Bien sûr, je veux que toutes les femmes se sentent
bien, qu’elles jouissent de leur sexualité et qu’elles célèbrent leur
corps, mais les objectifs du mouvement féministe vont bien au-delà de
cela. Et les enjeux en cause sont beaucoup plus élevés. Dans une culture
où de plus en plus de femmes et de filles sont soumises à la traite,
aussi bien à l’échelle mondiale que nationale ; où une pornographie
dégradante, de plus en plus violente, est largement accessible à tout un
chacun ; où une culture commercialisée nous transforme en consommateurs
plutôt qu’en êtres empathiques qui se soucient de la société où nous
vivons ; et où l’écart s’accroît entre les riches et les pauvres –
autant de facteurs qui repoussent les femmes marginalisées dans les
positions les plus vulnérables et leur en imposent les pires
conséquences –, nous ne pouvons tout simplement pas nous payer une
version aussi irresponsable et bling-bling du « féminisme ».
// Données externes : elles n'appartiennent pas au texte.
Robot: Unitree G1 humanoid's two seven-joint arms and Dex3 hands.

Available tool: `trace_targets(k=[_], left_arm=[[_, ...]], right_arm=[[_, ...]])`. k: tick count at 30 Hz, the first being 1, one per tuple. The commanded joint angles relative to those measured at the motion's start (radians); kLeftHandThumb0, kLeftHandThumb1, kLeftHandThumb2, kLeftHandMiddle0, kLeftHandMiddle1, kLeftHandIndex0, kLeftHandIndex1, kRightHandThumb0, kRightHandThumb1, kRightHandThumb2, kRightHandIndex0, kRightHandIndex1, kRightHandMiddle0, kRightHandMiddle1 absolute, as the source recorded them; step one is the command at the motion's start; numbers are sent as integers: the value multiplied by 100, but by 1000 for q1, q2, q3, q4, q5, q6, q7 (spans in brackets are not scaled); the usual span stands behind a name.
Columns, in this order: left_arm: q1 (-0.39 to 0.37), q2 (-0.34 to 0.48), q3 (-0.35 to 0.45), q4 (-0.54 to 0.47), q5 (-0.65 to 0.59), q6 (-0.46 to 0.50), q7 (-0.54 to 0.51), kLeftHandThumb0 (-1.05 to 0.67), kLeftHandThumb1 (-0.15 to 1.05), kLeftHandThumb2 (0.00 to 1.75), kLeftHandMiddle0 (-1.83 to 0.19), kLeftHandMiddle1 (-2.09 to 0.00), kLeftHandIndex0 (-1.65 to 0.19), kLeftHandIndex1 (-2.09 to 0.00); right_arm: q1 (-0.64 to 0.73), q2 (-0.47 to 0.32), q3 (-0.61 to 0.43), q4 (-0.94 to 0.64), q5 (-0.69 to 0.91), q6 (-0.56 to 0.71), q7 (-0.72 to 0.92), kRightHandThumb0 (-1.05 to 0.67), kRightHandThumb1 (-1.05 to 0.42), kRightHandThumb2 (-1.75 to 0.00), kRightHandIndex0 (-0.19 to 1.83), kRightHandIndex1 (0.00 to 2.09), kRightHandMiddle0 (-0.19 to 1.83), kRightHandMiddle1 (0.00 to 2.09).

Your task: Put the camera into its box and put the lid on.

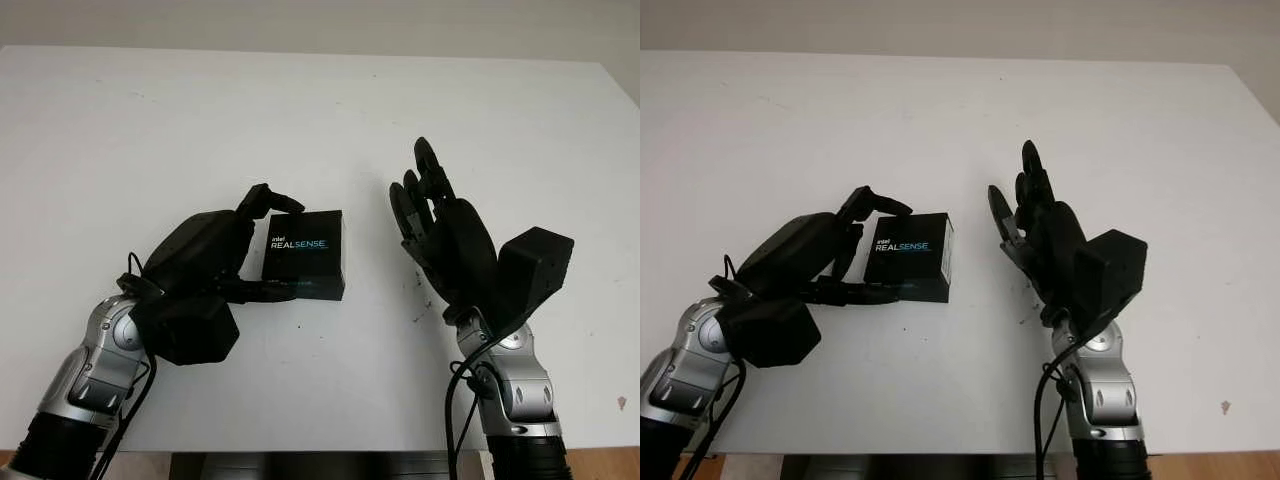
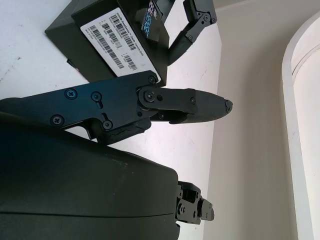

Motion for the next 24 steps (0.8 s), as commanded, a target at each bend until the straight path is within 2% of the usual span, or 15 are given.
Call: trace_targets(k=[1,10,20,22,23,24], left_arm=[[-25,-3,-6,-43,4,9,-7,-41,105,24,-74,-209,-8,-182],[-18,1,-8,-108,21,70,-44,-42,105,25,-72,-209,-9,-183],[-4,-5,-11,-117,41,75,-33,-41,105,24,-73,-209,-10,-182],[1,-12,-12,-130,62,103,-30,-43,105,23,-74,-209,-10,-179],[3,-10,-18,-141,94,124,-26,-44,105,20,-68,-209,-10,-177],[2,-4,-26,-155,129,149,-34,-49,105,18,-53,-209,-7,-167]], right_arm=[[11,2,1,-6,2,-4,-3,-57,-105,-41,-13,6,-10,6],[17,9,4,-19,12,12,-6,-55,-105,-42,-15,5,-11,5],[24,6,6,-23,6,10,-6,-55,-105,-42,-15,5,-11,5],[24,6,4,-24,9,11,-5,-55,-105,-42,-15,5,-11,5],[24,5,4,-25,10,13,-4,-55,-105,-42,-15,5,-11,5],[24,3,4,-25,10,13,-3,-55,-105,-42,-15,5,-11,5]])
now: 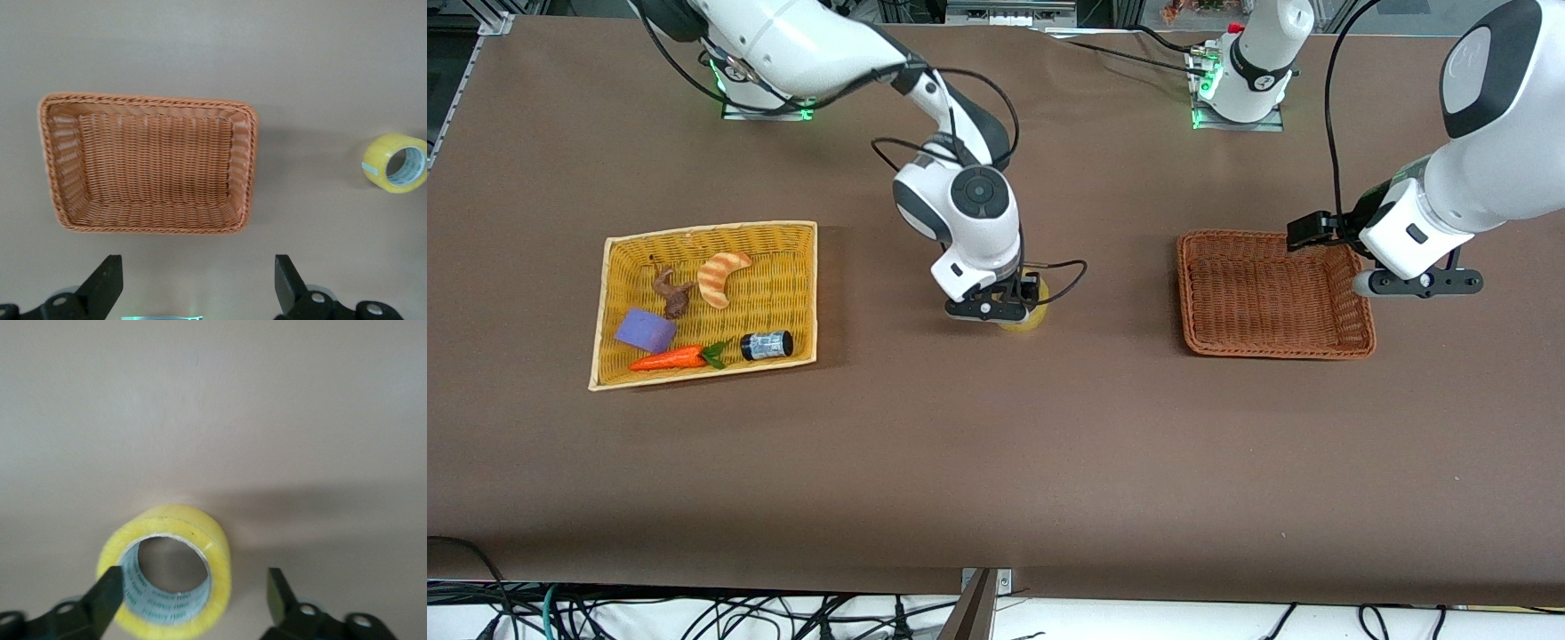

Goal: Transfer tape with both arms

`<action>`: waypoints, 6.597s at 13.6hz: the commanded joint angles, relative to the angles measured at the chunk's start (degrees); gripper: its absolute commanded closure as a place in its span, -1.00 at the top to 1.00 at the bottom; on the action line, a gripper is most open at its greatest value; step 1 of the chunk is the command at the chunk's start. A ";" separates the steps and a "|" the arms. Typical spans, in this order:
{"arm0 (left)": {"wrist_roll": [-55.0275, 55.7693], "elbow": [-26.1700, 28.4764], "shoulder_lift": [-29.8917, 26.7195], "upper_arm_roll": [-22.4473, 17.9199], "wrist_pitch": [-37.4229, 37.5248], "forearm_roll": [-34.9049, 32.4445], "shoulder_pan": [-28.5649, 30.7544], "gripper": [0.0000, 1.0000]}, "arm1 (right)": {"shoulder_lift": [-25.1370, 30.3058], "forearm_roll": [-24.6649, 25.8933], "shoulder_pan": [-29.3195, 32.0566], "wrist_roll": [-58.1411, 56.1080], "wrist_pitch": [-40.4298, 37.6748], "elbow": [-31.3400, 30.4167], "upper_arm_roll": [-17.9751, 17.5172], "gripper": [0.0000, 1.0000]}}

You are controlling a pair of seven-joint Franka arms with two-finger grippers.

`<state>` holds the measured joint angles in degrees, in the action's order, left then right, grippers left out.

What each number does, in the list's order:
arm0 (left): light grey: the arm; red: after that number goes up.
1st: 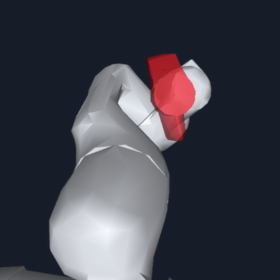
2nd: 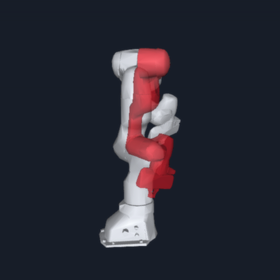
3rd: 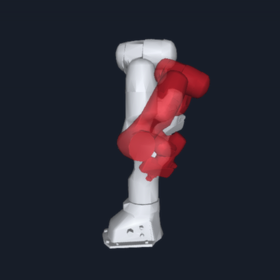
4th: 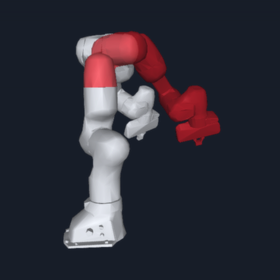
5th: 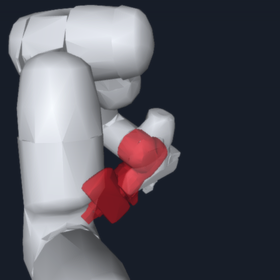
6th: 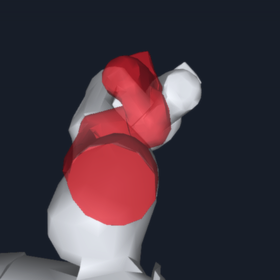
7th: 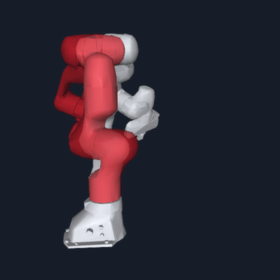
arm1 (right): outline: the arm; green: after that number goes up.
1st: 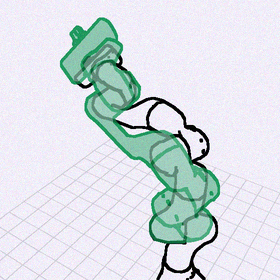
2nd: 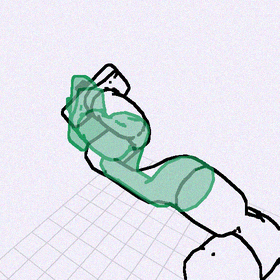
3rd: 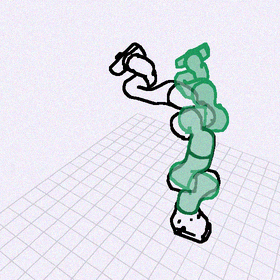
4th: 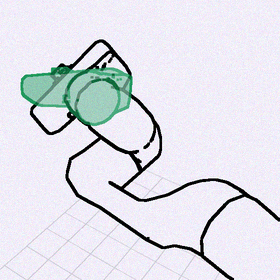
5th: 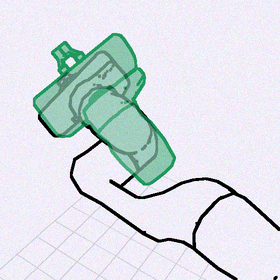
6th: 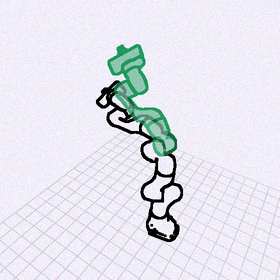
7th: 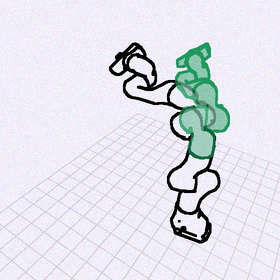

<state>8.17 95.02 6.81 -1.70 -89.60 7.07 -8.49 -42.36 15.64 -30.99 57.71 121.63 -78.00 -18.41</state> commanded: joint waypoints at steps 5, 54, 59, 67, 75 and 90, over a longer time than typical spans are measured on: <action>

Lorsque des vies réelles sont en jeu, votre niveau
d’affection pour une pop star donnée ou pour les cache-tétons à
paillettes du burlesque, ou l’intérêt ou pas de votre copain ou de vos
proches pour la pornographie sadomasochiste, deviennent triviaux.
Joignez-vous ou non à notre mouvement – c’est
entièrement votre choix. Mais vous n’avez pas celui de redéfinir en
fonction de votre confort un mouvement politique qui vise à protéger la
vie et l’humanité de femmes réelles.